LGPD

LEI GERAL DE PROTEÇÃO DE DADOS PESSOAIS E AS INSTITUIÇÕES DE ENSINO

Após muito tempo de defasagem em relação a outros países, o Brasil aprovou em 14 de agosto de 2018 sua Lei Geral de Proteção de Dados Pessoais ou simplesmente LGPD. A Lei nº 13.709/2018 é fortemente inspirada pelo modelo europeu de proteção de dados, especialmente no Regulamento Geral de Proteção de Dados Pessoais da União Europeia - GPDR, e tem grande importância para toda e qualquer instituição privada ou pública, grande ou pequena, que realize a coleta, o armazenamento e o processamento de dados.

Atualmente, razões não faltam para a elaboração de legislações como a LGPD ou a GDPR, visto que a evolução tecnológica tem impactado fortemente o dia a dia da população mundial, alterando o funcionamento da economia, que migrou para um formato intangível e especialmente digital. Na atual economia, os dados são o principal insumo de todos os setores, assim como a terra foi para a sociedade agrícola, a máquina a vapor foi para a sociedade industrial e a eletricidade foi para a sociedade pós-industrial. De acordo com Márcio Cots e Ricardo Oliveira:

[...] a legislação vem em boa hora. Isso porque, com o aumento exponencial de processamento de dados, inteligência artificial e compartilhamento de informações, estava claro que a privacidade e a intimidade das pessoas estava morrendo aos poucos, vítima de inúmeros mecanismos do mundo moderno, especialmente redes sociais, bancos de dados públicos, migração da informação que antes estava registrada em papel, agora disponível na Internet e outros meios, livre para garimpagem e enriquecimento de bancos de dados de todos os tipos, entre outros. O tratamento de dados era "uma terra sem lei" no Brasil, o que deve ser revertido com a LGPD [...].

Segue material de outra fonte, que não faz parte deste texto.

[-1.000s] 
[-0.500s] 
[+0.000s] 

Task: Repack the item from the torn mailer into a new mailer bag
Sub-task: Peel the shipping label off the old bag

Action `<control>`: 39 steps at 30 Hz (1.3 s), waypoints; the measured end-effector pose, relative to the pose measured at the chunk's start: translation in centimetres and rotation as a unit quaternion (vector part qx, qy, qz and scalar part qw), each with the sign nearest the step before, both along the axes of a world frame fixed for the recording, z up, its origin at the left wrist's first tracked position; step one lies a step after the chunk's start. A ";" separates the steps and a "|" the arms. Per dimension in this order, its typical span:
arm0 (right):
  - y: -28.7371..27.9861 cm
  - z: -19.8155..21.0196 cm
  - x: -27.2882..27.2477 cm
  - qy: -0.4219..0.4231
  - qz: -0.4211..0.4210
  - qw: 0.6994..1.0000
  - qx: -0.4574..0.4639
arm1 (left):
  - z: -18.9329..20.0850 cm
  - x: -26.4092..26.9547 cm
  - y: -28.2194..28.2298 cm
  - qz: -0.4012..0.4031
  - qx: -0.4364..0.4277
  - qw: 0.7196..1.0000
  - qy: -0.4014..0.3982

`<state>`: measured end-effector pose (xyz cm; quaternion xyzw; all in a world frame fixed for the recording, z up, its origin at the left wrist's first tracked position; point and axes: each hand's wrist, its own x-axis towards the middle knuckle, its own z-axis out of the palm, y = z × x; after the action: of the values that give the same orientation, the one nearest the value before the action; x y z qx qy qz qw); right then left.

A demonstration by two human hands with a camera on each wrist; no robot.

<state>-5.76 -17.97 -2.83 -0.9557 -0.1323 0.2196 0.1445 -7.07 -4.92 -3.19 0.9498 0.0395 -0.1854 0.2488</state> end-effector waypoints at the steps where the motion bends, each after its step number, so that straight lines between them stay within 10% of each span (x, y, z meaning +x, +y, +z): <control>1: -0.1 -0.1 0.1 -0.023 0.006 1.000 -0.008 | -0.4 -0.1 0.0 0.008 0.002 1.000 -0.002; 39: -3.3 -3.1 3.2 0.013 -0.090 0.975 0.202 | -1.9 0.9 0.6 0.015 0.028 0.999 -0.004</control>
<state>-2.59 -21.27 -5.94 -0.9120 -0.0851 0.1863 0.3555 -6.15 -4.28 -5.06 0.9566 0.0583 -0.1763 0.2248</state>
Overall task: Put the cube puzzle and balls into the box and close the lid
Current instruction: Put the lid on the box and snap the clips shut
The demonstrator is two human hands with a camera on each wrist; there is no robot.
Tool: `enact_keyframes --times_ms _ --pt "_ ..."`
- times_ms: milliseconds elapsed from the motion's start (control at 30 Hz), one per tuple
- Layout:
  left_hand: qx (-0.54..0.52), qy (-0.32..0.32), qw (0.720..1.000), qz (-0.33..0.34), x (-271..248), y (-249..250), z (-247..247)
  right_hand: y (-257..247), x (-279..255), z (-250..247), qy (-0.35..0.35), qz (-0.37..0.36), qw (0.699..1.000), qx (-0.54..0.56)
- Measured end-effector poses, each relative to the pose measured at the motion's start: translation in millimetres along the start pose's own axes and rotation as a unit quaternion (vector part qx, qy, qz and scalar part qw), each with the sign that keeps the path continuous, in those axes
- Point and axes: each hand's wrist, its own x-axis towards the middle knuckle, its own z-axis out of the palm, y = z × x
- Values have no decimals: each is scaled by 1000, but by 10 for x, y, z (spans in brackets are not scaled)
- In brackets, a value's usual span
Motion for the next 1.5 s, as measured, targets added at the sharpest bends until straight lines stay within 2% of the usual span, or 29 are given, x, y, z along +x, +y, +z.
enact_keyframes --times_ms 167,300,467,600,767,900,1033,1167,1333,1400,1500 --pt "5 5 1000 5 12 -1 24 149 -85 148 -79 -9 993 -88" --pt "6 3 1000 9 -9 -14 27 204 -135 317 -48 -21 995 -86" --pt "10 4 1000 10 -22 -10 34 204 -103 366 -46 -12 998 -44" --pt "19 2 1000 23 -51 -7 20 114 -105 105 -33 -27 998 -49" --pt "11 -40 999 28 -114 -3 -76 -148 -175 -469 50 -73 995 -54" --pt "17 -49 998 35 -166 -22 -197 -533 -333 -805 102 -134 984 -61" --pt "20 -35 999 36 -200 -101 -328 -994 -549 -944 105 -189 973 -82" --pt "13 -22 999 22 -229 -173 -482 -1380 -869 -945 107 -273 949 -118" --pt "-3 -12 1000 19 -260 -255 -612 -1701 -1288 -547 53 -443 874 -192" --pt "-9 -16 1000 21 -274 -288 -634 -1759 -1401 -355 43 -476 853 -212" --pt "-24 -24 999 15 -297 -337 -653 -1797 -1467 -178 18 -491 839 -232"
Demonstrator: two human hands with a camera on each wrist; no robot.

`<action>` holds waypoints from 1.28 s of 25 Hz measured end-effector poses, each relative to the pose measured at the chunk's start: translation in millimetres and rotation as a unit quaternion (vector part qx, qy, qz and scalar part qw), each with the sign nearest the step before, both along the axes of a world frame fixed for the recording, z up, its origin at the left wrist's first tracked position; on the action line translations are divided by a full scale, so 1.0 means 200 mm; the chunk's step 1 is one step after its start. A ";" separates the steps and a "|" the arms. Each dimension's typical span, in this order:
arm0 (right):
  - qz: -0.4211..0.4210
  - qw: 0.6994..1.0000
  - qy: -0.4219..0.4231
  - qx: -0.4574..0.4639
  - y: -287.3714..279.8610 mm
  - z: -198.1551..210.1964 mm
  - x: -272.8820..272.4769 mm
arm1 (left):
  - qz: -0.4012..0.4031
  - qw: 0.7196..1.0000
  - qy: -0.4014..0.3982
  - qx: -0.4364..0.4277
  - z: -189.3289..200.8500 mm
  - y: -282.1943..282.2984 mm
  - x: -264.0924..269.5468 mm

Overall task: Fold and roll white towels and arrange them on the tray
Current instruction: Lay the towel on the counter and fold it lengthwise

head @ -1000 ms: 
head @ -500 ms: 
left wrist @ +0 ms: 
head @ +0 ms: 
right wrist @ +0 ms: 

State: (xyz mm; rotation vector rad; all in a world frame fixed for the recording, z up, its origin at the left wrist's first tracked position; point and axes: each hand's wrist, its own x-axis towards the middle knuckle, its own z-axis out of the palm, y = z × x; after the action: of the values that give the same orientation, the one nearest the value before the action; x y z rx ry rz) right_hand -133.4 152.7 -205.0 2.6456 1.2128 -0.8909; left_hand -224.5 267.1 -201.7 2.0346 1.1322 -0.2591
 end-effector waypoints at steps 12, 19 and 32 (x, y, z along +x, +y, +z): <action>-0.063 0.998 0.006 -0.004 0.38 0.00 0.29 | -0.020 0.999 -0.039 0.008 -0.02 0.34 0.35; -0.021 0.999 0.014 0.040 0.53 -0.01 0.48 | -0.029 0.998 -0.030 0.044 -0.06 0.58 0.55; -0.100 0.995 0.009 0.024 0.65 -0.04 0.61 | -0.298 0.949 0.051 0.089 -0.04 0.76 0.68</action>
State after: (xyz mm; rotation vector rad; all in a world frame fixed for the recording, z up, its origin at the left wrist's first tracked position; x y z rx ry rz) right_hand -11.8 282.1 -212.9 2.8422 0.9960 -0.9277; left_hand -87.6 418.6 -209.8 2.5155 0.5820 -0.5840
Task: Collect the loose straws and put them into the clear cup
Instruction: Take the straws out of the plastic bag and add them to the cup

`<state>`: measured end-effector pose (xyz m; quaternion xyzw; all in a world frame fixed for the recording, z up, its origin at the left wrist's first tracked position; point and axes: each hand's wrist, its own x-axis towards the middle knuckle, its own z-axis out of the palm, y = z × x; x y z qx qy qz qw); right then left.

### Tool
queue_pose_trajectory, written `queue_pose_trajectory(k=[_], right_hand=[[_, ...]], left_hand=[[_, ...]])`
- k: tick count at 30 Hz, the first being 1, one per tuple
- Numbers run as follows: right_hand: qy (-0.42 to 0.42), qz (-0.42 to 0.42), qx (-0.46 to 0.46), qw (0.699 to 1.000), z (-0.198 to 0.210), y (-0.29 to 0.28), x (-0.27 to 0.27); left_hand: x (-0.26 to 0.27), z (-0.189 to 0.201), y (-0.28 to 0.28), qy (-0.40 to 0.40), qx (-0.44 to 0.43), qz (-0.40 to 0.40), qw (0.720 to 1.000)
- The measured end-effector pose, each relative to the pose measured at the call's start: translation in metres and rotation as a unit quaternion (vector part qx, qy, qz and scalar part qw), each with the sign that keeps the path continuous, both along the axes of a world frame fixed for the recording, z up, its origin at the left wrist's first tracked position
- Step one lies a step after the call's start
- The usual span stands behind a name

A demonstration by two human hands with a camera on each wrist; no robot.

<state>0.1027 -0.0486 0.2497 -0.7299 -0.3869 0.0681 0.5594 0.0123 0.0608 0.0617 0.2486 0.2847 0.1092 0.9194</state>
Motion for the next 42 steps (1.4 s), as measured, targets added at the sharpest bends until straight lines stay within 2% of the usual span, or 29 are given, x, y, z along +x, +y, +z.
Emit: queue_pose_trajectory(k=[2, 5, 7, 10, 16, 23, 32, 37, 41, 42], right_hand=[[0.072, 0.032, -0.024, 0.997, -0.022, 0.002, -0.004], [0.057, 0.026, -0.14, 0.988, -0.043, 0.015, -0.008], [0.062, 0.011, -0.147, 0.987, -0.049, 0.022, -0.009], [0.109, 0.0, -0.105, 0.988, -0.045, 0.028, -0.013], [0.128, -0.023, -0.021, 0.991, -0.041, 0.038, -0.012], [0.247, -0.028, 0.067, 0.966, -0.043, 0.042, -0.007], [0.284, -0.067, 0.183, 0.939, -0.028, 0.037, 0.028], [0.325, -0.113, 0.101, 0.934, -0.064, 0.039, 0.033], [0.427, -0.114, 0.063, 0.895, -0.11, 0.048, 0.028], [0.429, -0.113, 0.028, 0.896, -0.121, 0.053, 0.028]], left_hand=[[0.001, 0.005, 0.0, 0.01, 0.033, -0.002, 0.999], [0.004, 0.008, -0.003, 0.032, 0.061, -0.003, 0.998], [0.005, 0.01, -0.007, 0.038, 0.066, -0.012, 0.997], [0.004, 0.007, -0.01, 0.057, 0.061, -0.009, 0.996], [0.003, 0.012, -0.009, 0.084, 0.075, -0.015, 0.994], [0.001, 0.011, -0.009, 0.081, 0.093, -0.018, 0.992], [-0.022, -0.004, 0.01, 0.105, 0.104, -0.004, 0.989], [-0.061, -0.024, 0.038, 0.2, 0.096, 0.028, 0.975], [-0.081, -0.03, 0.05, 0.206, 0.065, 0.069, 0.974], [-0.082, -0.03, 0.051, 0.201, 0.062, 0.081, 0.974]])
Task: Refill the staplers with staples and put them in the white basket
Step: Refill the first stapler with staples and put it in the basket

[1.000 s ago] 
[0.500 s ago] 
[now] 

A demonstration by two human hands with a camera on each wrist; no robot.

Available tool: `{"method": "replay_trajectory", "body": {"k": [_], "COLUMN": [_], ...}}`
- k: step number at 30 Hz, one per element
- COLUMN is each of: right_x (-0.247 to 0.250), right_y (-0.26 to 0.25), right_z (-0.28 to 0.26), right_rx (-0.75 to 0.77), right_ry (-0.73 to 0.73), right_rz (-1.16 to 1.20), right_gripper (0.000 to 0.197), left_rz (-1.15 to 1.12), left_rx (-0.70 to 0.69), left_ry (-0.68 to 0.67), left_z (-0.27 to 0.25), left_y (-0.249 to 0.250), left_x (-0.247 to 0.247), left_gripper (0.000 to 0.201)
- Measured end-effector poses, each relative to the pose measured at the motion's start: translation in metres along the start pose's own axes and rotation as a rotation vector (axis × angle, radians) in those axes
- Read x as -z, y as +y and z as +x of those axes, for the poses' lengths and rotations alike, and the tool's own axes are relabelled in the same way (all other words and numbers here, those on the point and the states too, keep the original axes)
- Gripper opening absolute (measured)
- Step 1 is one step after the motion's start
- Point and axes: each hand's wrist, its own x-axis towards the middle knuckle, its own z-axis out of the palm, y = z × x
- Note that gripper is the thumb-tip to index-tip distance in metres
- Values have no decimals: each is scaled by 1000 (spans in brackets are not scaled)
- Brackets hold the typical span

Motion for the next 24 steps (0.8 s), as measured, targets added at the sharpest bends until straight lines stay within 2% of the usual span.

Sua instituição de ensino já parou para pensar na quantidade de informações pessoais e sigilosas que detém sobre seus alunos? São muitas, afinal a equipe pedagógica precisa ter conhecimento de qualquer condição que possa influenciar na vida das crianças e dos adolescentes na instituição de ensino. Problemas familiares, físicos ou psicológicos, que vão muito além do histórico escolar, precisam ser conhecidos pela equipe pedagógica para a correta condução do processo de ensino e aprendizagem.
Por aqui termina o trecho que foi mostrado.